▸ **Action item**
Word for word, copy each record that comes after this.

▼

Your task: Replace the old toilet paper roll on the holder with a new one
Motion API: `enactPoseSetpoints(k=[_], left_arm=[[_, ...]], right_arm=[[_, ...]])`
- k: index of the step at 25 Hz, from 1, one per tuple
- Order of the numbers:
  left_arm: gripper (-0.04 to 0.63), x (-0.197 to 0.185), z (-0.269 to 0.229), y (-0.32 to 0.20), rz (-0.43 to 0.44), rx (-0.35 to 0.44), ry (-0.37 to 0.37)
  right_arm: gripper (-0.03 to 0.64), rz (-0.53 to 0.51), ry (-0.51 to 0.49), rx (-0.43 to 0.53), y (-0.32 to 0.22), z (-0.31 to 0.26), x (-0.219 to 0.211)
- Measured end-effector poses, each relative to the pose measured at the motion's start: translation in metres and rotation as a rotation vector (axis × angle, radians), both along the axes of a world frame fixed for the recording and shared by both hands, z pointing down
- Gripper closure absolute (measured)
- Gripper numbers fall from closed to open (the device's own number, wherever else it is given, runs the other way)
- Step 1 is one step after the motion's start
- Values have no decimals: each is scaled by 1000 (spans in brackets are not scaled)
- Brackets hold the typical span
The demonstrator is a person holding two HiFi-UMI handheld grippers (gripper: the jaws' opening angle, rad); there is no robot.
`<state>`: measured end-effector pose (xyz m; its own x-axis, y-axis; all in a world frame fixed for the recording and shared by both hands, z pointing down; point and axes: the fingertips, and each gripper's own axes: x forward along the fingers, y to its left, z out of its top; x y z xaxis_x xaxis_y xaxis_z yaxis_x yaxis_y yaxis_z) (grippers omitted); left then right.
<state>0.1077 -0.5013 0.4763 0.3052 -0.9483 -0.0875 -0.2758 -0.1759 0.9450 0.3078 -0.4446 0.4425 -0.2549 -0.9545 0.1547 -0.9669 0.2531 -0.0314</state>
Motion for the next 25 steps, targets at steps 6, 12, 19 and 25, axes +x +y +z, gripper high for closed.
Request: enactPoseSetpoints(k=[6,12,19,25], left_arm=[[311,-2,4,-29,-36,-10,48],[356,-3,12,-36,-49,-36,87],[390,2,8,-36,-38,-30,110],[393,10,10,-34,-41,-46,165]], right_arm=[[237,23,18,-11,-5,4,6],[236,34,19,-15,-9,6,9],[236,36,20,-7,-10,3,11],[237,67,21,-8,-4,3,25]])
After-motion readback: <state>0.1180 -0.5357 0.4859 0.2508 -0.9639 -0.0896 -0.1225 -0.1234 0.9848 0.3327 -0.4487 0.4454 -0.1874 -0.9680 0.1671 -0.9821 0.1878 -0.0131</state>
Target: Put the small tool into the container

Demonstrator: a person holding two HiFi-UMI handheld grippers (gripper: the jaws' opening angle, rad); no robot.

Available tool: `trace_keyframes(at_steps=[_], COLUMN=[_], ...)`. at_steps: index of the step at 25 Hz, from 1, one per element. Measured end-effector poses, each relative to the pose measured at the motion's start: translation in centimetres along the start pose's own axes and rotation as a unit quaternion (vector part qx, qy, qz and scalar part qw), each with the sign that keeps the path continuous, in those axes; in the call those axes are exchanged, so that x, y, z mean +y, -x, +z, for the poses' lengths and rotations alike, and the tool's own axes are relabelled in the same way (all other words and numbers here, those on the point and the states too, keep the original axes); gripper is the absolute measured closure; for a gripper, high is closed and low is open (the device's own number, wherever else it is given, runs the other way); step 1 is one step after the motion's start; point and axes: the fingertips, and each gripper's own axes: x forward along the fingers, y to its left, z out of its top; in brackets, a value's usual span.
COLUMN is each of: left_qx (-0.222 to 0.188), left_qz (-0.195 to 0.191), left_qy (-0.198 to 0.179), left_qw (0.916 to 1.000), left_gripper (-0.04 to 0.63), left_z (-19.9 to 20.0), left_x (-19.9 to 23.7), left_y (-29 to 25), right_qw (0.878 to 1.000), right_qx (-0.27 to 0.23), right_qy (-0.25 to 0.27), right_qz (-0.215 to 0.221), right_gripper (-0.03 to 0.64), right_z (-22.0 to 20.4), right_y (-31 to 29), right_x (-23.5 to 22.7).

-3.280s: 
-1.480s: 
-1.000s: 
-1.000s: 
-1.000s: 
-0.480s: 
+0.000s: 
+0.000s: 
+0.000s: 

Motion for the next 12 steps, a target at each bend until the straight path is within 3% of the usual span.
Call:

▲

▸ **Answer section**
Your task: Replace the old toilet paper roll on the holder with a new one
Motion API: `enactPoseSetpoints(k=[_], left_arm=[[_, ...]], right_arm=[[_, ...]])`
- k: index of the step at 25 Hz, from 1, one per tuple
- Order of the numbers:
  left_arm: gripper (-0.04 to 0.63), x (-0.197 to 0.185), z (-0.269 to 0.229), y (-0.32 to 0.20), rz (-0.43 to 0.44), rx (-0.35 to 0.44), ry (-0.37 to 0.37)
  right_arm: gripper (-0.03 to 0.64), rz (-0.53 to 0.51), ry (-0.51 to 0.49), rx (-0.43 to 0.53), y (-0.32 to 0.22), z (-0.31 to 0.26), x (-0.219 to 0.211)
- Measured end-effector poses, each relative to the pose measured at the motion's start: translation in metres and rotation as a rotation vector (axis × angle, radians), both along the axes of a world frame fixed for the recording and shared by both hands, z pointing down
- Gripper closure absolute (measured)
- Gripper numbers fall from closed to open (the device's own number, wherever else it is given, runs the other way)
- Step 1 is one step after the motion's start
- Values have no decimals: each is scaled by 1000 (spans in brackets are not scaled)
- Brackets hold the typical span
The demonstrator is a person holding two HiFi-UMI handheld grippers (gripper: the jaws' opening angle, rad); there is no robot.
`<state>`: measured end-effector pose (xyz m; its own x-axis, y-axis; all in a world frame fixed for the recording and shared by both hands, z pointing down; point and axes: the fingertips, and each gripper's own axes: x forward along the fingers, y to its left, z out of its top; x y z xaxis_x xaxis_y xaxis_z yaxis_x yaxis_y yaxis_z) (grippers omitted); left then right.
<state>0.1077 -0.5013 0.4763 0.3052 -0.9483 -0.0875 -0.2758 -0.1759 0.9450 0.3078 -0.4446 0.4425 -0.2549 -0.9545 0.1547 -0.9669 0.2531 -0.0314</state>
Motion for the next 25 steps, targets at steps 6, 12, 19 and 25, axes +x +y +z, gripper high for closed.
Request: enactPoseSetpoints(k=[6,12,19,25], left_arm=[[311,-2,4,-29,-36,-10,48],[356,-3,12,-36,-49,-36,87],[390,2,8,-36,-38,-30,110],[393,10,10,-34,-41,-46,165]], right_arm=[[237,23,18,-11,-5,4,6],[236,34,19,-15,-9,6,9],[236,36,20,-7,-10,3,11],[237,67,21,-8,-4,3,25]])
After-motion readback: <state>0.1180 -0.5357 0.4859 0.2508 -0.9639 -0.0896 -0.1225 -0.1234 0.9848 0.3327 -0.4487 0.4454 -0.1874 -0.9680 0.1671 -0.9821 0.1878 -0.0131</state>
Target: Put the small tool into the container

Demonstrator: a person holding two HiFi-UMI handheld grippers (gripper: the jaws' opening angle, rad); no robot.

Available tool: `trace_keyframes(at_steps=[_], COLUMN=[_], ...)`. at_steps: index of the step at 25 Hz, from 1, one per element. Measured end-effector poses, each relative to the pose measured at the motion's start: translation in centimetres along the start pose's own axes and rotation as a unit quaternion (vector part qx, qy, qz and scalar part qw), each with the sign that keeps the path continuous, in those axes; in the call those axes are exchanged, so that x, y, z mean +y, -x, +z, for the poses' lengths and rotations alike, and the tool's own axes are relabelled in the same way (all other words and numbers here, those on the point and the states too, keep the original axes); gripper is the absolute measured closure; for a gripper, high is closed and low is open (the device's own number, wherever else it is given, runs the other way); step 1 is one step after the motion's start; point and axes: the fingertips, and each gripper's own axes: x forward along the fingers, y to its left, z out of its top; in brackets, a value's usual span.
COLUMN is each of: left_qx (-0.222 to 0.188), left_qz (-0.195 to 0.191), left_qy (-0.198 to 0.179), left_qw (0.916 to 1.000), left_gripper (-0.04 to 0.63), left_z (-19.9 to 20.0), left_x (-19.9 to 23.7), left_y (-29 to 25), right_qw (0.878 to 1.000), right_qx (-0.27 to 0.23), right_qy (-0.25 to 0.27), right_qz (-0.215 to 0.221), right_gripper (-0.03 to 0.64), right_z (-22.0 to 20.4), right_y (-31 to 29), right_x (-23.5 to 22.7).

-3.280s: 
-1.480s: 
-1.000s: 
-1.000s: 
-1.000s: 
-0.480s: 
+0.000s: 
+0.000s: 
+0.000s: 

Motion for the next 12 steps, a target at each bend until the straight path is within 3% of the usual span.
Call:

Here the exercise is finished.